Oui car ces initiatives à une échelle plus humaine produisent de la qualité. L’abattage mobile est un bon exemple de nouvelle pratique qui n’a que des vertus en matière de bien-être animal, d’écologie et de qualité de la viande. Surtout quand on connait l’industrie de la viande et ses trusts qui n’ont rien à envier à ceux du lait !  À ce propos je prépare depuis plusieurs mois une série de documentaires de 15/20 minutes sur la mafia de la viande, dans lesquels on comprendra comment on abat des troupeaux entiers suite à la tuberculose et comment de gros industriels de la viande se font du beurre sur les agriculteurs. J’ai également suivi le député Olivier Damaisin sur le terrain qui a dirigé une mission parlementaire sur le mal-être et le suicide des agriculteurs. Toutes les 2 semaines on diffusera ces enquêtes sur CultivonsNous.

Edouard Bergeon et Guillaume Canet

Finalement ce que je retiens dans le contexte des crises successives qu’on subit en ce moment, c’est qu’on se rend peut-être compte que ces campagnes qu’on déserte depuis les années 60, elles n’ont pas que des inconvénients. D’ailleurs il est amusant de constater que la photo tendance du moment sur Instagram, c’est de se prendre en photo dans un bois, un champ ou au bord d’un ruisseau et de la poster genre « T’as de la chance »… c’est dingue. Ça a changé, depuis 1 an !
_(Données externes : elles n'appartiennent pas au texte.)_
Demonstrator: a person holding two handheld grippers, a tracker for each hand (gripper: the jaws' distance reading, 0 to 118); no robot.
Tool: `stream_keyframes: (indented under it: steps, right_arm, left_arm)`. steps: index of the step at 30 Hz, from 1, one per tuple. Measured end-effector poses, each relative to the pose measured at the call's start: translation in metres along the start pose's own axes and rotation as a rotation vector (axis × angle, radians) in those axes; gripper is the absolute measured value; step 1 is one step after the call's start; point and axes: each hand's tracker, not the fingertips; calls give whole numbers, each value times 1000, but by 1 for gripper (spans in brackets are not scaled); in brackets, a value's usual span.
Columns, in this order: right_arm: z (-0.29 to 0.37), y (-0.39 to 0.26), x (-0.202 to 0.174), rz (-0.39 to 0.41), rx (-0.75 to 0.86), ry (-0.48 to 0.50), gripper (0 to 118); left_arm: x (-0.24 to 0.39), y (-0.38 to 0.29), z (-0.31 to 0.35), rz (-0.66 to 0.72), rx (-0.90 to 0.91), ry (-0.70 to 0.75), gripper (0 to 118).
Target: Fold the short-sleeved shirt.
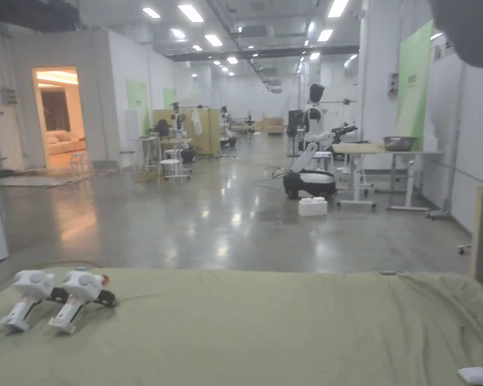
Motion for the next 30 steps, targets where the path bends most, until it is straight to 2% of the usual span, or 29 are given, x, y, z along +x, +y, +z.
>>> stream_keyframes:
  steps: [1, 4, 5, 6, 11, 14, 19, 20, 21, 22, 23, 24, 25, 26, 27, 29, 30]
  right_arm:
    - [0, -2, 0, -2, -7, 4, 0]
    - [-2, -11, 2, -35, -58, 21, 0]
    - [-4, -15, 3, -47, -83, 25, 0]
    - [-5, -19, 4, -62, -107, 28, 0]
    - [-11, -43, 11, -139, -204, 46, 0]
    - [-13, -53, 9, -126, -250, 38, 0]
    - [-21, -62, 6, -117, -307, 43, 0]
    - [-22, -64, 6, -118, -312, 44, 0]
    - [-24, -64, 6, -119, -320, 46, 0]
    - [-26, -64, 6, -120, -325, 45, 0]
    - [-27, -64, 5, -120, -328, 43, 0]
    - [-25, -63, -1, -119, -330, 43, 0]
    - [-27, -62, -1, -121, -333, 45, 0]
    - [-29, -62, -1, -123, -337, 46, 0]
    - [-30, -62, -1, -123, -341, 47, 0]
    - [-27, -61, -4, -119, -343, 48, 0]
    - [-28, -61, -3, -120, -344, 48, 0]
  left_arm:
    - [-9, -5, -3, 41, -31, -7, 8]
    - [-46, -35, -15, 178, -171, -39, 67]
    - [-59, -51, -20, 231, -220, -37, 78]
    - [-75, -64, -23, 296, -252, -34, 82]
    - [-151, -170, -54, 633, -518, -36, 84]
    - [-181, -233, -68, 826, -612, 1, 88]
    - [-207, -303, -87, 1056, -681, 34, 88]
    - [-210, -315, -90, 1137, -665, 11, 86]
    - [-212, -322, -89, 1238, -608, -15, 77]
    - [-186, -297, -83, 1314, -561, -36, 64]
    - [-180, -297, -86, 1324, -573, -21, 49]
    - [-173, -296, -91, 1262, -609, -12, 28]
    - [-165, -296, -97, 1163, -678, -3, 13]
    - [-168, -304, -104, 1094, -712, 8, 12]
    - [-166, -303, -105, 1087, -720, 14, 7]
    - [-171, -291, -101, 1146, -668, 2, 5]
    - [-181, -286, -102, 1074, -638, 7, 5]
Effet de mode ou tendance de fond ?

Je n’ai pas passé le premier confinement à Paris, mais je pense que pour ceux qui se sont retrouvés enfermés en ville avec des gamins sans accès au vert, au ciné ou au restaurant, le besoin de reconnexion avec la terre est revenu comme un besoin, pas comme une mode. Et c’est rassurant, ça rend même optimiste ! À titre personnel, être connecté à la terre, c’est ce qui me rend le plus heureux.

Avec ma chaîne CultivonsNous, j’espère être une graine dans ce nouveau paysage.

On espère que cette graine germera également dans les écoles !

C’est un point auquel je tiens particulièrement. Justement, mon film m’a permis de pousser les portes de l’Assemblée, des ministères de l’Agriculture et de l’Éducation nationale jusqu’à celles de l’Élysée, donc je travaille concrètement à faire des actions au-delà des logiques de partis. Par exemple on va replanter des arbres le 3 décembre avec Guillaume Canet à l’école de mon père sur les terres où j’ai grandi. Là où on avait arraché les haies il y a 25 ans parce que c’était plus pratique, on va les replanter avec des scolaires et on va en faire un documentaire…

Et sur CultivonsNous.tv on aura bientôt la possibilité de donner 1 euros par mois à l’association Des Enfants & Des Arbres créée par Marie France Barrier, la réalisatrice du documentaire Le temps des arbres (disponible sur la chaîne), pour monter des projets pédagogiques de replantation d’arbres et de haies avec les écoles.

Vous le voyez, tout cela c’est un écosystème qui se nourrit !

Certains diront que ce n’est jamais assez, mais je reste convaincu que des changements profonds sont à l’œuvre et qu’ils ne peuvent s’opérer du jour au lendemain. À chacun d’entre nous de faire, au lieu de dire « il faut que ».